Reflexões sobre escolhas que moldam novos caminhos e despertam futuros possíveis

Desistência: abrir mão pode revelar caminhos antes invisíveis e impulsionar mudanças internas. (Creative-Family/Thinkstock)

Desistência: abrir mão pode revelar caminhos antes invisíveis e impulsionar mudanças internas. (Creative-Family/Thinkstock)

Publicado em 10 de julho de 2025 às 16h00.

Em um mundo que glorifica a persistência incansável e a máxima de "nunca desista", pouco se fala sobre a complexidade e, por vezes, a sabedoria inerente ao ato de desistir. Gostaria de compartilhar algumas reflexões com vocês, inspiradas nas ideias de Adam Phillips em seu livro “Sobre Desistir”, para entender o que realmente significa abrir mão e quando esse gesto, longe de ser um sinal de fraqueza, pode ser um poderoso motor de transformação.

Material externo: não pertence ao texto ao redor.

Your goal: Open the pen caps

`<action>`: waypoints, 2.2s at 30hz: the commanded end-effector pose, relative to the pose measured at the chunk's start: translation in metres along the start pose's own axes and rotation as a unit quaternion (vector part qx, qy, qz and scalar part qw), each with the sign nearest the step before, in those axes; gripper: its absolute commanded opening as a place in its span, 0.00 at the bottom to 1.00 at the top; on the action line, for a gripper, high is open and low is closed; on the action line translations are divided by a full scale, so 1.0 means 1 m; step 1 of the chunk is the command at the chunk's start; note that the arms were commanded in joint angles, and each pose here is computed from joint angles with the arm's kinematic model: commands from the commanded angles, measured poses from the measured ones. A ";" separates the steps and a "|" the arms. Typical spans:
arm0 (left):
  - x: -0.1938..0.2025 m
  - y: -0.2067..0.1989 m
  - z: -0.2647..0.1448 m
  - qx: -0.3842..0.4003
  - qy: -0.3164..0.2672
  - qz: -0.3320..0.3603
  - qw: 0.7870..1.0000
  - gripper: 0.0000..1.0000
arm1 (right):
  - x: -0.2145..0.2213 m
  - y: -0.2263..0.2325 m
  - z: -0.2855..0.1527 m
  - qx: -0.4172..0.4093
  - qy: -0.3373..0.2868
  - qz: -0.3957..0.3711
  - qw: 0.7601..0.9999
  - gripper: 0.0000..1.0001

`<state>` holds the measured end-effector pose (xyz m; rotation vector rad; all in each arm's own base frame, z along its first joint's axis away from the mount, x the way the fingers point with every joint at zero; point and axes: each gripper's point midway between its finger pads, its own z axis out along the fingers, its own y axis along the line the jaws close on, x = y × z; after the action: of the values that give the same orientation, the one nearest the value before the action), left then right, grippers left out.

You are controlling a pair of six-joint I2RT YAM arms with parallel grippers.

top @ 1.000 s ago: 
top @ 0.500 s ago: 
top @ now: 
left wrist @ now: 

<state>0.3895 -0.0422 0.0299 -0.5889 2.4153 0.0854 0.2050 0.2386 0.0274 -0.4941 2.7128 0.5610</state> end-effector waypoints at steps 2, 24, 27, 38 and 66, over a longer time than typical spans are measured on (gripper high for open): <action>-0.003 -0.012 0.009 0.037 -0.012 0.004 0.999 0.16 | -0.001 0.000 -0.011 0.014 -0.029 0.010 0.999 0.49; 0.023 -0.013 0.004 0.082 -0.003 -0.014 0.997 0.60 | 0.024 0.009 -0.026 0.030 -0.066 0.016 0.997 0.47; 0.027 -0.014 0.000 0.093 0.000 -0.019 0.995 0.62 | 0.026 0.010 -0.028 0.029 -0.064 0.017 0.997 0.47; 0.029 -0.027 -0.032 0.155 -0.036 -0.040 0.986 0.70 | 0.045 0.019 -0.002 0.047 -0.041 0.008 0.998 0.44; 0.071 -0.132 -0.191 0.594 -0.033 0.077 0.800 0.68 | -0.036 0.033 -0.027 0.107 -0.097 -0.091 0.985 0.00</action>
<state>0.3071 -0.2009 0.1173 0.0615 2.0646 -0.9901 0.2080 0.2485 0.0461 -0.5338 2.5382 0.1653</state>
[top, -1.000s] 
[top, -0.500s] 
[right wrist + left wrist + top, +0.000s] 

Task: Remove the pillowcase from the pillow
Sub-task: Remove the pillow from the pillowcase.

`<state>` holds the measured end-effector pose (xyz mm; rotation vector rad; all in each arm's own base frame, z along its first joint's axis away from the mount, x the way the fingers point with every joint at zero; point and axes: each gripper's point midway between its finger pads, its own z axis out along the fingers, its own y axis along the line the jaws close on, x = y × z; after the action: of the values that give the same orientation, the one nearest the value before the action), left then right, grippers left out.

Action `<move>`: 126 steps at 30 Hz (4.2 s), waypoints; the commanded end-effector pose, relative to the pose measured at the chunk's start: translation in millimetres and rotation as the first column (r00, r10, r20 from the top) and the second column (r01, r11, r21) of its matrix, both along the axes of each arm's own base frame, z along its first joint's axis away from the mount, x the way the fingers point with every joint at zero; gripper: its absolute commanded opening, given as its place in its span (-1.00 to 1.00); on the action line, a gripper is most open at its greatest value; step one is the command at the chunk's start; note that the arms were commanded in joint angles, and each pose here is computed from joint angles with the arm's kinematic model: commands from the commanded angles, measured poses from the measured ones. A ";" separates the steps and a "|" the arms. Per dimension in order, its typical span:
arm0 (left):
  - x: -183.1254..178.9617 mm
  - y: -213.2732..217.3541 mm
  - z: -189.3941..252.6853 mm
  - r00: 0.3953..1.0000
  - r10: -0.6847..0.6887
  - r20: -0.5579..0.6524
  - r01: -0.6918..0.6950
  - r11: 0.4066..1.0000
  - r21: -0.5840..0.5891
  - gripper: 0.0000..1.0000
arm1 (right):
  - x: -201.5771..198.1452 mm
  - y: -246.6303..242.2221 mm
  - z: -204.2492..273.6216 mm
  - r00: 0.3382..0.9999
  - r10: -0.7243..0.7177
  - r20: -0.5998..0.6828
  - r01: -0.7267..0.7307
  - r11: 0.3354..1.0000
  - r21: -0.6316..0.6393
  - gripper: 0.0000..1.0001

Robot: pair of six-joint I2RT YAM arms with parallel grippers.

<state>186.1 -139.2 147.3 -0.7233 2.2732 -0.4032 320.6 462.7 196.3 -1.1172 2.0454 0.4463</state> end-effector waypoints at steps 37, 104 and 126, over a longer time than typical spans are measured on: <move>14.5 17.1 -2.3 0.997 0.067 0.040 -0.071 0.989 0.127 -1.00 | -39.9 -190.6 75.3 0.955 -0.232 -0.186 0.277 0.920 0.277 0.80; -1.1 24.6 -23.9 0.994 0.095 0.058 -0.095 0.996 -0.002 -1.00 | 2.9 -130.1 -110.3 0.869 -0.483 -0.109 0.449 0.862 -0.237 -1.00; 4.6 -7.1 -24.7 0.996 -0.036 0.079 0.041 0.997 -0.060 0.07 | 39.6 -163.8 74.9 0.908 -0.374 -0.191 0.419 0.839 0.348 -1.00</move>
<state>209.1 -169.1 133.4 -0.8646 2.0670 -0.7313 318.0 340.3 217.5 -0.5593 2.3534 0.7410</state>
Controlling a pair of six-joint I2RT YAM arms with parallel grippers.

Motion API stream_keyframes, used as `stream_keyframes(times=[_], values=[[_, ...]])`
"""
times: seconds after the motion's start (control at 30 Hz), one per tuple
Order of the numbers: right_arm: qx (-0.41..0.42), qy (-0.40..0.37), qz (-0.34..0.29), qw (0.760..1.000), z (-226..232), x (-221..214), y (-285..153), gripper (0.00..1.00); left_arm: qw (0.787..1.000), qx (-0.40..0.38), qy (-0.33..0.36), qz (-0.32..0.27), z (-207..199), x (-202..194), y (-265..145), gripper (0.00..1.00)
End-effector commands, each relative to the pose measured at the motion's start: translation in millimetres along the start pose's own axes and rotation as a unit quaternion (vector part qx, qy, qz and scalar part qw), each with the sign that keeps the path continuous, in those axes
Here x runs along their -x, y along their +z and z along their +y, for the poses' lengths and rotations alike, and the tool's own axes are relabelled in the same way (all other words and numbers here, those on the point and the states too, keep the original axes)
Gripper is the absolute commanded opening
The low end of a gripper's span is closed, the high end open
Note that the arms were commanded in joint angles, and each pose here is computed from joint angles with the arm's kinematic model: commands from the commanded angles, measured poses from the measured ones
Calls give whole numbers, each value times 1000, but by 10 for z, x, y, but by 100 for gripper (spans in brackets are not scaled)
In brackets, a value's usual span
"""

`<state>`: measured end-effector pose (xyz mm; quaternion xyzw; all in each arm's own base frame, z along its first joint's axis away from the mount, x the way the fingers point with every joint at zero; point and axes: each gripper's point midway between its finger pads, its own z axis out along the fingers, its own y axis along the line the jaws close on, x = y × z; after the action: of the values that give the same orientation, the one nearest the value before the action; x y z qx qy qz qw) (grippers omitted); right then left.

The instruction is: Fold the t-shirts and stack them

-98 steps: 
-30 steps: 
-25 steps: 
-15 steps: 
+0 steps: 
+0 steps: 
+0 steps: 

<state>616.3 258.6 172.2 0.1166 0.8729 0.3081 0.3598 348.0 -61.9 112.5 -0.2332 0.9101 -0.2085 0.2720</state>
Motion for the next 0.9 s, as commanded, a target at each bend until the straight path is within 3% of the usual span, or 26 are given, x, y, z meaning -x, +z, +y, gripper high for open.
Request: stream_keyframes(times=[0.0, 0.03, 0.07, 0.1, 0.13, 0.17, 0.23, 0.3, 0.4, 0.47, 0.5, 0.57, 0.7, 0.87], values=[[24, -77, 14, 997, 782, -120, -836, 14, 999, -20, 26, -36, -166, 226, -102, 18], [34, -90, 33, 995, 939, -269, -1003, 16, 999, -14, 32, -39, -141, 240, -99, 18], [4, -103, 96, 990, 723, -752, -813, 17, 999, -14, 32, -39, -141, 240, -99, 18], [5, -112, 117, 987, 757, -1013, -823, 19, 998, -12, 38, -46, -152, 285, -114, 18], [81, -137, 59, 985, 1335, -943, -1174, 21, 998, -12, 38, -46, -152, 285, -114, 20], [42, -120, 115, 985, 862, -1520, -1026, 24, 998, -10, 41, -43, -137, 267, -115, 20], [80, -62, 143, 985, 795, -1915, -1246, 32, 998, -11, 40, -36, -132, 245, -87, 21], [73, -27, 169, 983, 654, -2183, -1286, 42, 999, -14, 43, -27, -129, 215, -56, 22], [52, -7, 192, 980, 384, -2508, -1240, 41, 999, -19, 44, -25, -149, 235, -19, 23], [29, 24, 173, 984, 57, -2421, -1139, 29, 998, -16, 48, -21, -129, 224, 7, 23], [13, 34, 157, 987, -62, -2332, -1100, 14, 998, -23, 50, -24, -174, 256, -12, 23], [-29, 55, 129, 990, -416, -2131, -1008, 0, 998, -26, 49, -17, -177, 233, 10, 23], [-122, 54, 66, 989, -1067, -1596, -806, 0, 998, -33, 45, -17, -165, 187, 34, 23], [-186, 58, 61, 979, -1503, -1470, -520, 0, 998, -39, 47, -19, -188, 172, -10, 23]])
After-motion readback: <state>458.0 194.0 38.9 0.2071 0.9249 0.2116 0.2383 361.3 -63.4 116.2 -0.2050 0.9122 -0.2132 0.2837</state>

Desistir e voltar atrás: entendendo as diferenças

Para começarmos, precisamos estabelecer algumas diferenciações muito importantes. “voltar atrás” e “desistir” nem sempre são a mesma coisa. Voltar atrás em um livro que estamos lendo, por exemplo, é muito diferente de desistir dele. Voltar atrás pode implicar uma reconsideração, uma pausa para reavaliar, um momento de reflexão. Desistir, por outro lado, sugere um abandono definitivo. No entanto, mesmo no abandono, há nuances importantes:  abrimos mão das coisas quando acreditamos que podemos mudar, e desistimos quando acreditamos que não podemos mais.

Adam Phillips sugere que a desistência é uma forma de previsão. Ela se relaciona tanto com a transição e a transformação quanto com o sucesso e o fracasso. Desistir de algo é um momento crítico, um sinal da morte de um desejo, sim, mas que abre espaço para o surgimento de outros. É a tentativa de criar um futuro diferente, de ousar imaginar um caminho que antes parecia impensável.

O ponto sem retorno e o orgulho da desistência

Franz Kafka, em sua sabedoria, nos provocou: "a partir de certo ponto não é mais possível voltar atrás. Este é o ponto que precisa ser alcançado". Mas por quê? Seria a tentação de desistir, ou, mais sugestivamente, a tentação de voltar atrás, de dar meia-volta? A desistência, ao contrário da conclusão, geralmente precisa ser justificada. Ela raramente nos enche de orgulho, pois significa ficar aquém da pessoa que preferíamos ser – a menos que seja um sinal de "conhecer nossos próprios limites".

No entanto, quando não nos deixamos abater demais pela desistência, somos capazes de perceber o que realmente valorizamos. Criamos todo um mundo a partir disso, um universo de novas possibilidades que antes estavam obscurecidas pela insistência. Afinal, a questão fundamental que Adam Phillips nos convida a ponderar não é "por que desistimos?", e sim "por que não desistimos?".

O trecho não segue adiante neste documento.